The man finally gave a smile and welcomed us in. The door opened. Maybe it was a bad idea. There were trucks parked to the left of the road, the end periphery of the camp and some Khaki colored tents up-ahead. Men in white undershirts, Khaki uniforms and hard black boots. Then I saw it, towards the right, in a depression, the spring identifiably by the classic two-tank structure for the Kashmiri spring temple. The source of the water along with the deity is enclosed in the higher smaller tank, and from this smaller tank, through little doors, the water flows out into the outer larger tank.
The state of the tank was sad. Green with live algae and brown with dead water. There was already something unsettling about the fact that it now falls within the camp area. It seemed that the Spring, with its painted canopy for the smaller tank, was almost encroaching upon the camp land. It looked out of place. Or may be it was the other way around. It was disappointing. Then I remembered the story about the Shivling. I told others about it too. I had to see it. We walked to the boundary wall of the small high tank and looked in. There must have been about 5 feet of water inside the tank. With the waning light of evening, the view inside the tank wasn’t very clear. The Shiving had to be here. Then I saw it. Just below us in the top left corner of the tank we could see the Shivling. I pointed it out to the others. Everyone was surprised to see it. So it was true. But then doubt crept in. The shape we were looking at looked suspiciously unlike a Shivling. It looked more like a fountain from Shalimar, but it was stone grey or an inverted flower vase or an ancient stand for a flagpole. It sure wasn’t a Shivling. The light was fast waning, soon it was going to be too dark to see anything. My camera battery had already died which meant I had managed to take only one shot of this place. Others were getting anxious. Soon the sun will set, we have to get out of here, there are people outside in the Van waiting for us. It was all becoming one big disappointment. If only I could see that Shivling. Just them a security man walked up to us, smiling.
Baba kay Darshan karnay hai? Wo yahaan hai.
He pointed the direction, a bit off to the left and top of the center of the tank. A definite shape emerged from the dark still water. There it was right in front of us. The Shivling. Pandits of yore certainly gave a thought to the theatrics involved in worship. And they liked to build the most interesting theaters using the simplest of props. All they need was the right location. A lot of western visitors had noticed how the best of the locations in Kashmir, and the best of the springs were the site of a Pandit holy spot.
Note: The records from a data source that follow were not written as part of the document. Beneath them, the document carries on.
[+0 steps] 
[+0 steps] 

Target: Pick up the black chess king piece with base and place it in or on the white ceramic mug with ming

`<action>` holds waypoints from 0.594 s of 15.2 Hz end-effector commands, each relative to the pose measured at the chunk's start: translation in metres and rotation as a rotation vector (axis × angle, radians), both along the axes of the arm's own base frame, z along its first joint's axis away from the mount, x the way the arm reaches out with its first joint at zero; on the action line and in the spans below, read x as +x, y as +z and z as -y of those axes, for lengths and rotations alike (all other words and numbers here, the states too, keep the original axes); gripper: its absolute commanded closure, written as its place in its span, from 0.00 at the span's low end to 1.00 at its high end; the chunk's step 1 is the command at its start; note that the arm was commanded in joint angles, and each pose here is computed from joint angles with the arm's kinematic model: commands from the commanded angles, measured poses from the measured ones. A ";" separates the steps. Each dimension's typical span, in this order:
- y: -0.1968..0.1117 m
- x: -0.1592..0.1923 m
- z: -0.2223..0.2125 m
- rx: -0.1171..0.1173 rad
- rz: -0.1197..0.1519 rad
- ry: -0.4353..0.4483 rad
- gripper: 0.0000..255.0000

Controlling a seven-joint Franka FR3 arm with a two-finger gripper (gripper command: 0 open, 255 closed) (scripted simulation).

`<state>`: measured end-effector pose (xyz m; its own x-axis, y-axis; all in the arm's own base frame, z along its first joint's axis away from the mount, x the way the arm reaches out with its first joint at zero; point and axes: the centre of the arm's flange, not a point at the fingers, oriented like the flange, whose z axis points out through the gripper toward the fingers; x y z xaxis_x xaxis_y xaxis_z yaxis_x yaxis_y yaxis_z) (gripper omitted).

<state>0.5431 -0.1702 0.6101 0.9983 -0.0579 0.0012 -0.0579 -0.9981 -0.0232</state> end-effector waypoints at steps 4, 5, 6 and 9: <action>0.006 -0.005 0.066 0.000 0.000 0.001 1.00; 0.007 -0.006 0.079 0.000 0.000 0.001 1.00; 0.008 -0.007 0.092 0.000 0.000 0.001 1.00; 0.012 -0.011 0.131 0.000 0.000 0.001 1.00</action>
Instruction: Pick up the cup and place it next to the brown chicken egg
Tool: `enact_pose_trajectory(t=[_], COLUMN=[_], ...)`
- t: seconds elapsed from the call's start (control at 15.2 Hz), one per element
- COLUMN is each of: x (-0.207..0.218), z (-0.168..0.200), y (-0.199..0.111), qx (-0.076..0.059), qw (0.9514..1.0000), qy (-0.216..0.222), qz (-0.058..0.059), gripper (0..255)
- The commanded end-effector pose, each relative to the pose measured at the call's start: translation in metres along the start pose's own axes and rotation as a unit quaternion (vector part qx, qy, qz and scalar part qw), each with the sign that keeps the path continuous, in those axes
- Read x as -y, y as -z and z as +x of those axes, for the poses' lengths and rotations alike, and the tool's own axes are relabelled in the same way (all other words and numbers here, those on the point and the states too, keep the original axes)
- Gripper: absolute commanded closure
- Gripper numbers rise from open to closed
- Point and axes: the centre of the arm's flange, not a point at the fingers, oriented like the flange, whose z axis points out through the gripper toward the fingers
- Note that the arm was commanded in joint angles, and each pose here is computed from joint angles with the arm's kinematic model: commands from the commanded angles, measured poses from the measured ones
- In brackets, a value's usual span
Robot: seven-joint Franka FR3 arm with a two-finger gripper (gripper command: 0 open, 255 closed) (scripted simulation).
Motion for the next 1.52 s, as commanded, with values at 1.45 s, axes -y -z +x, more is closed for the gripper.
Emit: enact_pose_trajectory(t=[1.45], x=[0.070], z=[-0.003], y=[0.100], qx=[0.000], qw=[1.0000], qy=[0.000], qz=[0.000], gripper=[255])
The security man asked if we were not going to visit the new temple.
There was a Mata temple in site the camp. People moved inside the camp to have the darshan, I loitered around the spring, the camp and then walked out. I turned indifferent around 10 years ago. Indifferent to Ishwar.
As I walked out of that iron gate and towards the van, I witnessed a strange scene. A big curious crowd had gathered around the van. Mostly middle aged men and young children. Faces alive. Everyone from the visiting party was sitting tight inside the van, a bit jittery and trying not to look outside the window. Night was approaching.
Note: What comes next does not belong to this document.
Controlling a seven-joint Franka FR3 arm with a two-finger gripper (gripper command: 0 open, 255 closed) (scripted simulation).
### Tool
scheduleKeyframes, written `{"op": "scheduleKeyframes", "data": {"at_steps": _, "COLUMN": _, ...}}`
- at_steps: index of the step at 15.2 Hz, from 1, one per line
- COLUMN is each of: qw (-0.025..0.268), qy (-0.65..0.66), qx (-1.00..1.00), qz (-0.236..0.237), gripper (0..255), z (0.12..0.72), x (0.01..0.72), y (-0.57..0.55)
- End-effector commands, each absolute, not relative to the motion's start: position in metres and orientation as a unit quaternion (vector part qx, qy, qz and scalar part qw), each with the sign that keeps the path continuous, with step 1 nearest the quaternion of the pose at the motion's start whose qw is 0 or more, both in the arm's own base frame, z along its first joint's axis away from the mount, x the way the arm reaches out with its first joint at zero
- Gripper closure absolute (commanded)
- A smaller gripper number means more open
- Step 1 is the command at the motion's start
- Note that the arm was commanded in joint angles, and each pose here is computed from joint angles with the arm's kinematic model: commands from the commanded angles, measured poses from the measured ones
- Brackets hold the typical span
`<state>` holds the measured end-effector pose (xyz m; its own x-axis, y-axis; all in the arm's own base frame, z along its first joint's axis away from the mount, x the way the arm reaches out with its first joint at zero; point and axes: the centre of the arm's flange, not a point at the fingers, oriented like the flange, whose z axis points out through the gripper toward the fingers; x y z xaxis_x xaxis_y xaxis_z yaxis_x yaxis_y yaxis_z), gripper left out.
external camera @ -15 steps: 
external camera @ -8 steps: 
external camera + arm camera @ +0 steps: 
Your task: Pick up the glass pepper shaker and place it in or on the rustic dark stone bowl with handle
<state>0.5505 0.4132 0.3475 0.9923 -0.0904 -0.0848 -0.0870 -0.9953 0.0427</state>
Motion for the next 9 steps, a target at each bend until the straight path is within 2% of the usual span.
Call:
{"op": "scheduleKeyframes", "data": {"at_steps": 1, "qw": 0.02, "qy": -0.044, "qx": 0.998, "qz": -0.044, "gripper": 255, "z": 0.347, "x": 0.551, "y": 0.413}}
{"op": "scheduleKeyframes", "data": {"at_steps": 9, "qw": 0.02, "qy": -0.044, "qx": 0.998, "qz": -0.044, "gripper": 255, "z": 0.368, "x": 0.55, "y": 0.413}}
Where are others? We need to get out of here. Are the kids with them?
I didn’t asking any questions. Soon we were out of there.
On the way back I was told that a man from the crowd had got talking and started recounting the two decades of pains and suffering. He wanted to know if anyone knew his neighbors: Bhats and Panditas. How he missed them, his brothers? How everyone suffered. The Pandits and the Muslims too. And then in the end of his didactic polemics he declared, ‘You know some of the Muslims are in fact Khanzeer.’
I have released that the old guard of pundits does not melt at these testimonies of brotherhood. It is true. Hearts don’t melt. Doves don’t fly. Tears don’t roll down the cheeks in-sync. And even when they do, even if you retort with, ‘Some of the Hindus are Pigs too’, it don’t matter. But the use of word Khanzeer by a Kashmiri Muslim certainly got their ear, even if for a brief moment.